Volví a meter la cara entre los brazos. Ya no tenía lágrimas.

– ¿Y Benito? -pregunté.

– No ha regresado.

Me levanté.

– Dile al general que no tardo y pídele a Juan que suba.

Me vestí de negro. Me puse los aretes y la medalla que Carlos me regaló. Eran italianos, la medalla tenía una flor azul y decía mamma de un lado y 13 de febrero del otro.

Entré al comedor cuando Andrés distribuía los lugares.

– A sus pies señora -dijo Benítez.

– No se lo merece gobernador, llega tarde -dijo Andrés.

– Lo siento, me quedé dormida con los niños -dije. Había más gente de la esperada.

– ¿Conoces al procurador de Justicia del estado? -preguntó Andrés.

– Claro, gusto de verlo por aquí -dije sin extender la mano.

– ¿Y al jefe de la policía?

– Mucho gusto -dije para joder con que no lo conocía.

– El señor gobernador nos hizo el favor de venir con ellos cuando le avisé de la desaparición de nuestro amigo Carlos Vives -dijo Andrés.

– ¿No sería mejor que estuvieran buscándolo? -pregunté.

– Querían tener más datos sobre el asunto -dijo el diputado Puente.

– ¿Que sus niños se quedaron solos en media calle? -me preguntó Susi Díaz de Puente. Yo creo que a don Carlos lo secuestró una pretendienta.

– Ojalá contesté.

– Señoras, esto es serio -dijo Andrés. Carlos era amigo de Medina y Medina murió hoy en la mañana. ¿Ya saben ustedes cómo estuvo lo de Medina, gobernador?

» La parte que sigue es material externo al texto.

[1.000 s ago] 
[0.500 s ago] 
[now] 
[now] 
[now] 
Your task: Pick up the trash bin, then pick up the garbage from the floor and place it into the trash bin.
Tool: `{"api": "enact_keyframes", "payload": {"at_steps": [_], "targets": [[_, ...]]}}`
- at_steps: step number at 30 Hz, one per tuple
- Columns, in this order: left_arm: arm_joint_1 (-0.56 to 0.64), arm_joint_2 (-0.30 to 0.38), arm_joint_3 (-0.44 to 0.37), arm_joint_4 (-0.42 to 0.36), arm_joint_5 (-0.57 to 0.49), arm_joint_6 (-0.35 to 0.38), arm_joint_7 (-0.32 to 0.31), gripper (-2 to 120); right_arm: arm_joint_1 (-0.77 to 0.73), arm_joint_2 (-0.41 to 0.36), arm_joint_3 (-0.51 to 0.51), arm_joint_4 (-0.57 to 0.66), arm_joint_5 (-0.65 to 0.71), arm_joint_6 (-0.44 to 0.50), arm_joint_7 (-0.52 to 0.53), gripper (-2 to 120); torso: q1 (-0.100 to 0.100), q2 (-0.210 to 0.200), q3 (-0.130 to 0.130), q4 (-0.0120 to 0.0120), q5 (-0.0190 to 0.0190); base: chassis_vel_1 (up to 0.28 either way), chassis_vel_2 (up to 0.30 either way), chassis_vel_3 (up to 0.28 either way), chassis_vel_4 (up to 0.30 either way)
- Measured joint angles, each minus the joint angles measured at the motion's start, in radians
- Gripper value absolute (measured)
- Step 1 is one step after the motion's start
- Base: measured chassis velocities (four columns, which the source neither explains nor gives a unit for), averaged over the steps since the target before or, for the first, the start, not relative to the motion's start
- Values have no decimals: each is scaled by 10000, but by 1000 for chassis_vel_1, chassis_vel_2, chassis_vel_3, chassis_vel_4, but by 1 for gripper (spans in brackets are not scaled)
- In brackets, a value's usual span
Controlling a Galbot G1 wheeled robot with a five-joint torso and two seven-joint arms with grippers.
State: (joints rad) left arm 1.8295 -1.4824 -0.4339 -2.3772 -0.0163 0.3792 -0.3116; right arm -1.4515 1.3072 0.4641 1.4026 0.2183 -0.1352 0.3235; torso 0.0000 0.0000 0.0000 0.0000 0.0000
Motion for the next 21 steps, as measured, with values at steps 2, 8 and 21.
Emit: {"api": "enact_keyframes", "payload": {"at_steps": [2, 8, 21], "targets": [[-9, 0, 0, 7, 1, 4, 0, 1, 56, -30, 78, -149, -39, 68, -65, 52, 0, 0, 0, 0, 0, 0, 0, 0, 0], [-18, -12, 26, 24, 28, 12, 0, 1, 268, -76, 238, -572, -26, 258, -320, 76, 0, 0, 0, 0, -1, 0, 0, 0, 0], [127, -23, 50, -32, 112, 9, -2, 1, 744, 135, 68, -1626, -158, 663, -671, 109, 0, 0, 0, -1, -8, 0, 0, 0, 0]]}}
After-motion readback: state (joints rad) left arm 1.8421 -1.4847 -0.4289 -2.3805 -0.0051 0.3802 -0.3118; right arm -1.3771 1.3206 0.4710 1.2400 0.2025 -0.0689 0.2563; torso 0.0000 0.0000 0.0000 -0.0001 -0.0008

– Más o menos, Parece que lo mataron sus gentes. Hay muchos radicales dentro de la CTM y Medina había convencido a sus bases de que lo conveniente era pasarse todos a la CROM. Algún loco se vengó de esta cordura que ellos consideraron traición.

– No creo que Medina haya querido pasarse a la CROM -dije.

– ¿Por qué no has de creerlo? -preguntó Andrés.

– Porque conocí a Medina. Carlos lo quería bien.

– Pues ojalá no lo haya querido tanto como para meterse a defenderlo -dijo Andrés. Siempre ha sido un irresponsable. Todavía hoy en la comida le pedí que se dedicara a la música y dejara de correr riesgos. Pero es un provocador.

– A mi me parece un buen tipo -dijo el procurador y es un excelente músico.

– Esperemos que no le haya pasado nada -expresó el jefe de la policía, que era un tipo horrendo, subjefe cuando Andrés fue gobernador. Le decían el Queso de Puerco porque tenía mal del pinto. Lo que hubiera pasado, lo sabía todo.

Llegó la cena. Andrés dio en elogiar mis habilidades como ama de casa y la conversación se fue para quién sabe dónde. Lucina servía la mesa.

– ¿Más frijoles señora? -dijo parándose junto a mí. Y después bajito: Dice Juan que lo tienen en la casa de la noventa.

– Gracias, unos poquitos -le contesté.

– De veras de veras, qué rico todo, señora -dijo Benítez.

– Gracias gobernador -dije levantando la cara, y mirándolo. Junto a él encontré los ojos de Tirso el procurador, un notario respetado que nunca quiso trabajar para Andrés.

Me extrañaba que hubiera querido con Benítez. Era un hombre raro. Cuando me miraba yo tenía la sensación de interesarle.